Mais ciclistas, menos manutenção e interligação nas ciclovias de Aracaju


Flagrante da dificuldade de travessia na ponte que liga a 13 de Julho à Coroa do Meio (Foto: Vieira Neto)

Segundo a ONG Ciclo Urbano, cerca de 17.100 pessoas utilizam a diariamente a bicicleta como meio de transporte em Aracaju. Porém, a capital sergipana, que já chegou a ter a maior rede cicloviária proporcionalmente à população em 2011, não realizou manutenção ou ampliação das ciclovias nos últimos anos.
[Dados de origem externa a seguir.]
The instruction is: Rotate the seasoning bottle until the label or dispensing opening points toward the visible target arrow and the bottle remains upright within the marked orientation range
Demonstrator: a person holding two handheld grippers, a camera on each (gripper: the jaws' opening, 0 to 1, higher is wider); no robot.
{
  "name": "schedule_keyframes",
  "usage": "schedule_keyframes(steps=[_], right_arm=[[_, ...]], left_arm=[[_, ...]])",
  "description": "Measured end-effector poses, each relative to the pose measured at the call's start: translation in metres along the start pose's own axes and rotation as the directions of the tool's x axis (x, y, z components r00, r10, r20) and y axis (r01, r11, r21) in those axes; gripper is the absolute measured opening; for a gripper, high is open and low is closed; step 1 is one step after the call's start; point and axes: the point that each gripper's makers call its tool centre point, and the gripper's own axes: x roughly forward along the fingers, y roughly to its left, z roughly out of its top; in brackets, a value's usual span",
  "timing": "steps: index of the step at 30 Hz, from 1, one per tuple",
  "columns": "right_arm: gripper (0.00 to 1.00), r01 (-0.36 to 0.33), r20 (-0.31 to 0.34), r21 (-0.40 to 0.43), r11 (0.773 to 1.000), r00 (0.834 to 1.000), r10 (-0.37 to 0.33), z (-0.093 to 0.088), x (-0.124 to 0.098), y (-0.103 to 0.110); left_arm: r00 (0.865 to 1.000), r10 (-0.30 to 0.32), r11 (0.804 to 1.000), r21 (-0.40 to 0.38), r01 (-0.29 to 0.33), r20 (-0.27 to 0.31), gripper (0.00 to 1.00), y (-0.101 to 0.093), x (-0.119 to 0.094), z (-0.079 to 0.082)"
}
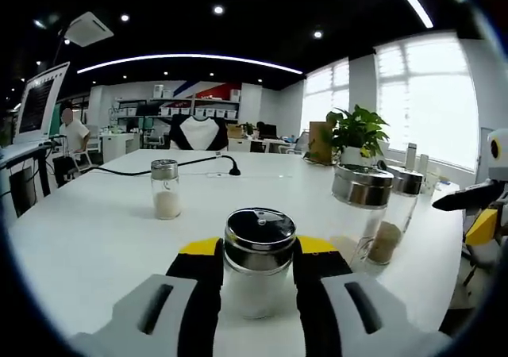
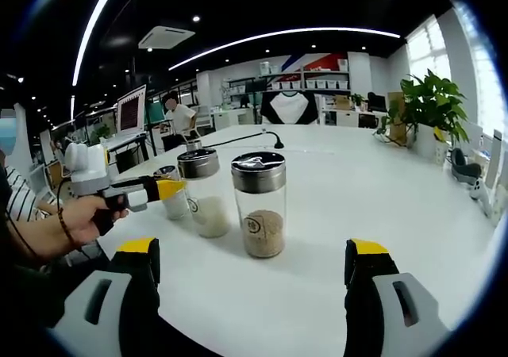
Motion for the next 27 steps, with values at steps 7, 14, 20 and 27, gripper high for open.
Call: schedule_keyframes(steps=[7,14,20,27], right_arm=[[0.99,-0.003,-0.006,0.003,1.000,1.000,0.003,-0.0021,-0.0004,0.0008],[0.99,0.006,0.003,-0.009,1.000,1.000,-0.006,0.0008,-0.0010,0.0001],[0.99,-0.001,-0.002,-0.008,1.000,1.000,0.001,0.0002,0.0004,0.0011],[0.99,-0.003,-0.002,-0.011,1.000,1.000,0.003,-0.0001,0.0000,0.0020]], left_arm=[[0.999,-0.044,0.999,0.022,0.044,-0.017,0.36,-0.0018,0.0000,-0.0004],[0.994,-0.108,0.993,0.043,0.108,-0.016,0.36,-0.0015,-0.0005,-0.0010],[0.985,-0.172,0.984,0.052,0.173,-0.021,0.36,-0.0020,-0.0009,-0.0015],[0.967,-0.254,0.965,0.068,0.255,-0.013,0.36,-0.0062,-0.0021,-0.0015]])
“Através das contagens de ciclistas que realizamos nas principais avenidas de Aracaju, estimamos que cerca de 17.100 pessoas utilizam bicicleta diariamente em seus deslocamentos. É, certamente, muito mais, pois sabemos que nas ruas locais há um número incontável de pessoas que realizam pequenos deslocamentos em bicicletas, dentro de bairros”, comenta a presidente da ONG, Sayuri Dantas.

A Lei Municipal Nº 3.841/2010, estabelecia um prazo de três anos para que a Prefeitura implementasse de forma gradativa ciclovias nas principais vias da cidade, como as avenidas Hermes Fontes e General Euclides Figueiredo. No entanto, até 2018 pouco foi feito para interligar os cerca de 60 km de ciclovias da capital sergipana.
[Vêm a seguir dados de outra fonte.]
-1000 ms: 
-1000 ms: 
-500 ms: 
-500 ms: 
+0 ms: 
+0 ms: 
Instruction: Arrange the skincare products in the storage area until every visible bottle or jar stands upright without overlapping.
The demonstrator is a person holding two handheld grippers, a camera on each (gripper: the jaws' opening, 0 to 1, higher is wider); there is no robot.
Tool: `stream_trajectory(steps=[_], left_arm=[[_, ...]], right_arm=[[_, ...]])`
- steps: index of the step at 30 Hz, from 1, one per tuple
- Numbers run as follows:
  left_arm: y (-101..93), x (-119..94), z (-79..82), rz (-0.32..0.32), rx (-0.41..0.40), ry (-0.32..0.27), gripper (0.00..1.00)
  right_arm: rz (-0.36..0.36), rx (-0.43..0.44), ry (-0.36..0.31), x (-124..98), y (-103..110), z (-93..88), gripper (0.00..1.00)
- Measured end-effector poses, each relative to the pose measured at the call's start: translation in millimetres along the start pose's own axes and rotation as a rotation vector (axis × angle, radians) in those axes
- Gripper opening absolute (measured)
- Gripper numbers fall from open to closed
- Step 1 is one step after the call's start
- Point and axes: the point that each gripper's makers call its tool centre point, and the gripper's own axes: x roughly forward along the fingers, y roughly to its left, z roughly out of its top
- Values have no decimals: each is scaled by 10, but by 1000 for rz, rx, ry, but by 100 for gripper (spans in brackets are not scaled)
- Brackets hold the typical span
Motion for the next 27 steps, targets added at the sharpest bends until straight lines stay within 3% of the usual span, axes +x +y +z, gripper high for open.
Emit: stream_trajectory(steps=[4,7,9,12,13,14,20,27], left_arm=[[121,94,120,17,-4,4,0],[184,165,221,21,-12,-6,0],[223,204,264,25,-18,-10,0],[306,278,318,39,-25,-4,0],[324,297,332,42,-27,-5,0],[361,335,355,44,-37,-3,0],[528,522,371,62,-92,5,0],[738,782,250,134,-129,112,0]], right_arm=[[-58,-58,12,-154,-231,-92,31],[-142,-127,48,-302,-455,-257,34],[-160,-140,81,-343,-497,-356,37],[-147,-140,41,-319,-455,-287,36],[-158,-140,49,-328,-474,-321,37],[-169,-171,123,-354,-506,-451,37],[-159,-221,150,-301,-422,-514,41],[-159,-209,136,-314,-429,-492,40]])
A Superintendência Municipal de Transporte e Trânsito de Aracaju (SMTT), reconhece a necessidade de manutenção e ampliação das ciclovias e ciclofaixas na cidade. “Durante a última gestão não houve uma ampliação e nem mesmo a manutenção das ciclovias que já existiam. Então, essa malha cicloviária precisa de manutenção, de interligação e ampliação, e essas já eram necessidades apontadas desde 2012”, comenta a diretora de Planejamento e Sistemas da SMTT, Lucimara Passos.

O repórter fotográfico do CINFORM, Vieira Neto, flagrou a dificuldade dos ciclistas ao trafegarem pela ponte que liga os bairros Treze de Julho e Coroa do Meio. A ponte fica entre duas ciclovias que não possuem interligação e obriga os ciclistas a dividirem uma pequena calçada com os pedestres e outros ciclistas.

Uma das ciclovias que mais necessita de manutenção é a da Avenida Heráclito Rollemberg. Buracos e elevações põem em risco os ciclistas que trafegam do Distrito Industrial de Aracaju (DIA) em direção ao bairro Augusto Franco.

“Em vários trechos das ciclovias há buracos e elevações que trazem risco para quem não tem o hábito de transitar por ali e pode acabar se machucando”, alerta o servidor público Thiago Reis, que utiliza a bicicleta como meio de transporte.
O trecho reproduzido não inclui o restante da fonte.